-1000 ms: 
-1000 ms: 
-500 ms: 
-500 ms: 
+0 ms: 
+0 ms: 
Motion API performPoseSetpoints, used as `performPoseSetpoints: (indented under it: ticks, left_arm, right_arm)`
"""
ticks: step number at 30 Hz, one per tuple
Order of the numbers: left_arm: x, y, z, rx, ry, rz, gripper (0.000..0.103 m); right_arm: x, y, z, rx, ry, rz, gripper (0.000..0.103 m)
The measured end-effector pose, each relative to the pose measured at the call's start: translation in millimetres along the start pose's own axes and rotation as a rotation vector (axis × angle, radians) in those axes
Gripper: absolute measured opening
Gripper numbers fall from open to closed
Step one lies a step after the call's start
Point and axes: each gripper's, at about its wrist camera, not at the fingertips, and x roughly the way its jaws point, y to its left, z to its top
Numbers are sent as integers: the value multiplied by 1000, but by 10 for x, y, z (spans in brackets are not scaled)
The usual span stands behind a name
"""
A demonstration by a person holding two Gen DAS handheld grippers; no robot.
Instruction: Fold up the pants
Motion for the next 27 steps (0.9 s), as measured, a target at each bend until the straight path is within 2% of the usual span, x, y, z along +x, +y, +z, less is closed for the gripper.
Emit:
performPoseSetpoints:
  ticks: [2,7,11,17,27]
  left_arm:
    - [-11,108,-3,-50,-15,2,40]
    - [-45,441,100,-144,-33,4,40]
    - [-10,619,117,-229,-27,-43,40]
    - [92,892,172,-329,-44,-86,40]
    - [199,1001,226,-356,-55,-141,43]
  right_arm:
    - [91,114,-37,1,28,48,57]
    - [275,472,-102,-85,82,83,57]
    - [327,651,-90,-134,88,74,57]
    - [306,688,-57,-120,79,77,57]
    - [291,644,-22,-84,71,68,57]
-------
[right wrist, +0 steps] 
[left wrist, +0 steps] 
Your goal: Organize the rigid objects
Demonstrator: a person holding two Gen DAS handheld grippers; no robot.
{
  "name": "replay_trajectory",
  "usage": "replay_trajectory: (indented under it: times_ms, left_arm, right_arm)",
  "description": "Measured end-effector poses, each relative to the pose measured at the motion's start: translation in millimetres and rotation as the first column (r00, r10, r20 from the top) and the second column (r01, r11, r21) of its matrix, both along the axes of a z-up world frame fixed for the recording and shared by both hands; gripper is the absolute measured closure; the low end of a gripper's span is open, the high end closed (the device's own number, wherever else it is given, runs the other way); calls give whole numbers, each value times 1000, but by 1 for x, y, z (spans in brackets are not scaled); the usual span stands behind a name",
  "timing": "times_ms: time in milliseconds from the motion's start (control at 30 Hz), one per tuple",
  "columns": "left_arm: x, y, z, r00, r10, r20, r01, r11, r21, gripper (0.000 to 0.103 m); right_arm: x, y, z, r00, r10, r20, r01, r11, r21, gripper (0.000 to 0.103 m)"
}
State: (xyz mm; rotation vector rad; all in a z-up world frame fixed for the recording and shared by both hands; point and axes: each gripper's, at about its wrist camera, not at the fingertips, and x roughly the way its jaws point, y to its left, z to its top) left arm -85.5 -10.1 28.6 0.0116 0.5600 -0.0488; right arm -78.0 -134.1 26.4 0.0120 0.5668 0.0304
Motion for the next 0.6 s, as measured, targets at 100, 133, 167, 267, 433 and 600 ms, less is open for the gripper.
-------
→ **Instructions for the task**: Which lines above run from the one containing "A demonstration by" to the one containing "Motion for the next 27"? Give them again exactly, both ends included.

→ **Response area**:
A demonstration by a person holding two Gen DAS handheld grippers; no robot.
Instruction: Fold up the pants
Motion for the next 27 steps (0.9 s), as measured, a target at each bend until the straight path is within 2% of the usual span, x, y, z along +x, +y, +z, less is closed for the gripper.

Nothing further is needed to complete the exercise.